#!/usr/bin/env python2
"""
Tool that helps in replicating file rename operations across machines.

Example: Alice has a directory containing some files. It gives a copy of
these files to Bob. Afterwards, she renames the files to follow a different
nomenclature. Bob wants to have these new file names, too, but he doesn't
want to copy the files again. So, what Alice does is
    %prog -R $directory >list.txt
She then sends list.txt to Bob, who does
    %prog -l list.txt -R $directory
to rename his copies of the files to the new names.

Technically this works by generating a list file that contains the new
name (encoded in platform-neutral UTF-8) and a hash of each file's size
as well as samples from the beginning, mid and end of the data. It's not
a full data hash, but enough to work in 99.9% of all situations.
"""
import sys, os, stat, re, glob, optparse, hashlib, struct, base64


def CE(x):
    if type(x) != unicode:
        x = unicode(x, sys.getfilesystemencoding(), 'replace')
    return x.encode(sys.getfilesystemencoding(), 'replace')

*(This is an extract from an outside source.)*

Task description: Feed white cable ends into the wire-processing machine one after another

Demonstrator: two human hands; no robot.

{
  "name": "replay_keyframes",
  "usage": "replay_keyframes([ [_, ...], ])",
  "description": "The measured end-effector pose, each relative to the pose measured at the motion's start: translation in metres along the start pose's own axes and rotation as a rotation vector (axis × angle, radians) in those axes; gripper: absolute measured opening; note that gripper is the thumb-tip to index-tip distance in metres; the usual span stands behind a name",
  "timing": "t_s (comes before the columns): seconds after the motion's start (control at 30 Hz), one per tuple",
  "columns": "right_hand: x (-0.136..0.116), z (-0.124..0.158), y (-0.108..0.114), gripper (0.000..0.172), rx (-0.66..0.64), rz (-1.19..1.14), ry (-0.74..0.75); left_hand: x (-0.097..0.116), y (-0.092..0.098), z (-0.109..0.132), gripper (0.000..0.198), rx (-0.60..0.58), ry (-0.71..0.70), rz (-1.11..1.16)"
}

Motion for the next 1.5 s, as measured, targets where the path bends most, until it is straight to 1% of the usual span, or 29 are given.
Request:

re_hash = re.compile(r'([A-Za-z0-9+/]{12})\s+(.*)')

def import_hashes(f):
    hash_map = {}
    dups = set()
    for line in f:
        line = line.strip()
        if not(line) or line.startswith('#'):
            continue
        m = re_hash.match(line)
        if not m:
            print >>sys.stderr, "Invalid line in list file: `%s'" % line
            continue
        h = m.group(1)
        if not(h in hash_map):
            hash_map[h] = unicode(m.group(2), 'utf-8', 'replace')
        elif not(h in dups):
            del hash_map[h]
            dups.add(h)
            print >>sys.stderr, "Warning: duplicate hash `%s'" % h
    return hash_map


def generate_hash(filename, size=None):
    f = open(filename, "rb")
    if not size:
        f.seek(0, 2)
        size = f.tell()
        f.seek(0)
    h = hashlib.md5(struct.pack("<Q", size))
    if size <= 65536:
        h.update(f.read(65536))
    else:
        h.update(f.read(21845))
        f.seek(size - 21845)
        h.update(f.read(21845))
        f.seek((size - 43690) / 2)
        h.update(f.read(21845))
    return base64.b64encode(h.digest()[:9])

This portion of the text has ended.